Sappiamo bene che si può aprire una stagione in cui l’insieme della Costituzione può essere messo sotto scacco, dati i rapporti di forza parlamentari. Ma proprio per questo penso che dobbiamo andare oltre il semplice gioco di difesa, uscendo dall’angolo e contribuendo a costruire una larghissima soggettività sociale che ponga a tema la piena realizzazione della Costituzione.

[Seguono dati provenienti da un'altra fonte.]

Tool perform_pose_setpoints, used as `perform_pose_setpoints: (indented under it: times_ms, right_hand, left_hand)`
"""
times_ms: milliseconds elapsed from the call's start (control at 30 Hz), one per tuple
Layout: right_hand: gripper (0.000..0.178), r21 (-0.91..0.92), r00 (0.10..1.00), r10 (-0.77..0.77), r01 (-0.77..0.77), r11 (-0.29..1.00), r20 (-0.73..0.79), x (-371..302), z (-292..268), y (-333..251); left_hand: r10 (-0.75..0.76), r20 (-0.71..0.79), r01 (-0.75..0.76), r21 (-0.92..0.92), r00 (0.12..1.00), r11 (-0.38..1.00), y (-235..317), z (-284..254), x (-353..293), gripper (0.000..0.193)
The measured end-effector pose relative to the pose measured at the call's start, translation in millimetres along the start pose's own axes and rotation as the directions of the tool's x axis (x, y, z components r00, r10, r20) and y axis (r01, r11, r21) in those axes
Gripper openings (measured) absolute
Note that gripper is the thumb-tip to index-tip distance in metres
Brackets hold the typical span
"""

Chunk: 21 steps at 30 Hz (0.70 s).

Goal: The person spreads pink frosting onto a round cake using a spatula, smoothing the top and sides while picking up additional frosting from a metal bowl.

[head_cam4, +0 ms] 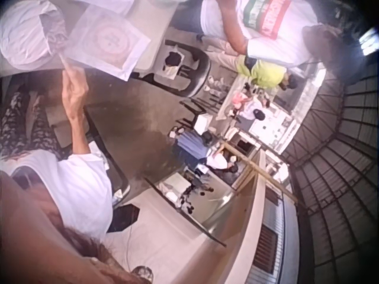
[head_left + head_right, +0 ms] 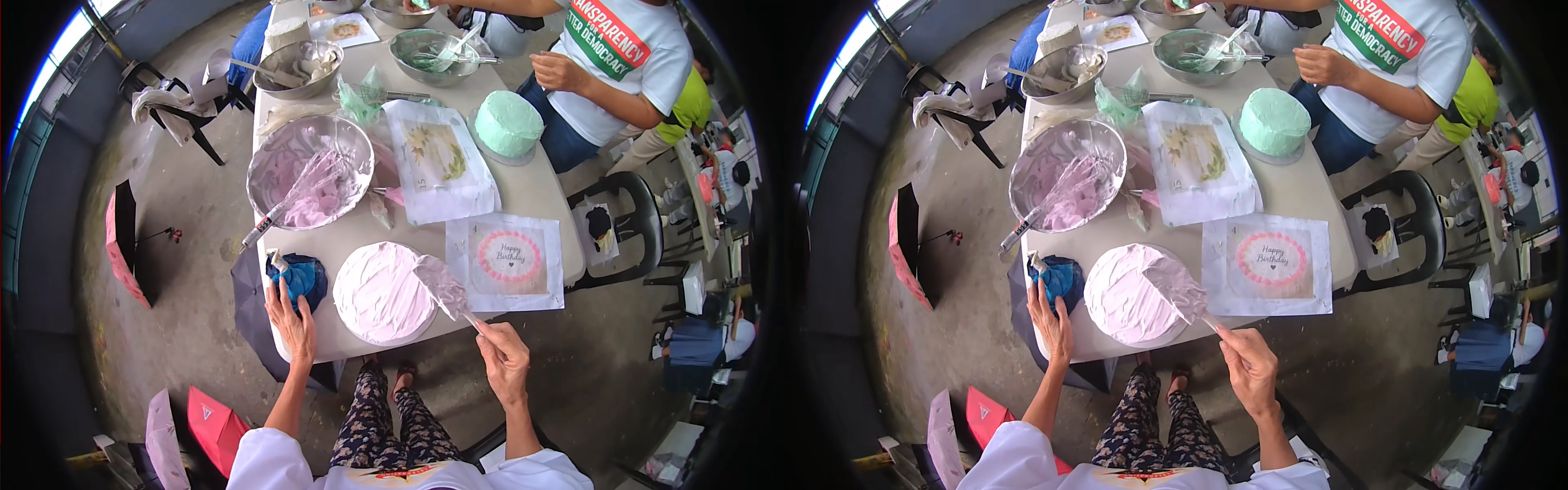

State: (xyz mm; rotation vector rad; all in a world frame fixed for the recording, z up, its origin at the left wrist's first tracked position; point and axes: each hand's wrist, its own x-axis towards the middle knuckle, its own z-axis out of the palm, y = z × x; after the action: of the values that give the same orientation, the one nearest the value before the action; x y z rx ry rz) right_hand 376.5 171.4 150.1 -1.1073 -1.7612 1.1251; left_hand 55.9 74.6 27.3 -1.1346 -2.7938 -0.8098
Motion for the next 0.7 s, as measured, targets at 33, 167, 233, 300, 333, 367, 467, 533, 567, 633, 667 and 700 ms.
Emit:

Concludo. Ecco la grande sfida di cui Carlo Smuraglia ha analizzato gli elementi nel corso della sua vita ed in particolare negli ultimi vent’anni, e su questo si è impegnato in ogni modo e in ogni luogo. Un esempio, ho detto all’inizio. Ed ecco fra i tanti un punto speciale di merito che gli va riconosciuto. Carlo è stato un grande presidente, ed un grande italiano, aggiungo, anche per questo. E credo che il miglior modo di ricordarlo sia quello di continuare con rigore, il suo rigore, sulla strada che ha tracciato. Carlo parlava spesso di memoria attiva come capacità di trasferire i valori della Resistenza nel lavoro civile, sociale e politico. Ecco, la forma più coerente di memoria attiva ancora una volta si riconosce nell’impegno che mettiamo e promettiamo nella difesa e nell’attuazione della Carta. È vero, la situazione è difficile. È vero, viviamo un tempo molto duro. Ma qui ci occorre un altro insegnamento di Carlo. Uso le parole di Martin Luther King: “Occorre fare degli ostacoli che incontriamo dei punti di partenza”.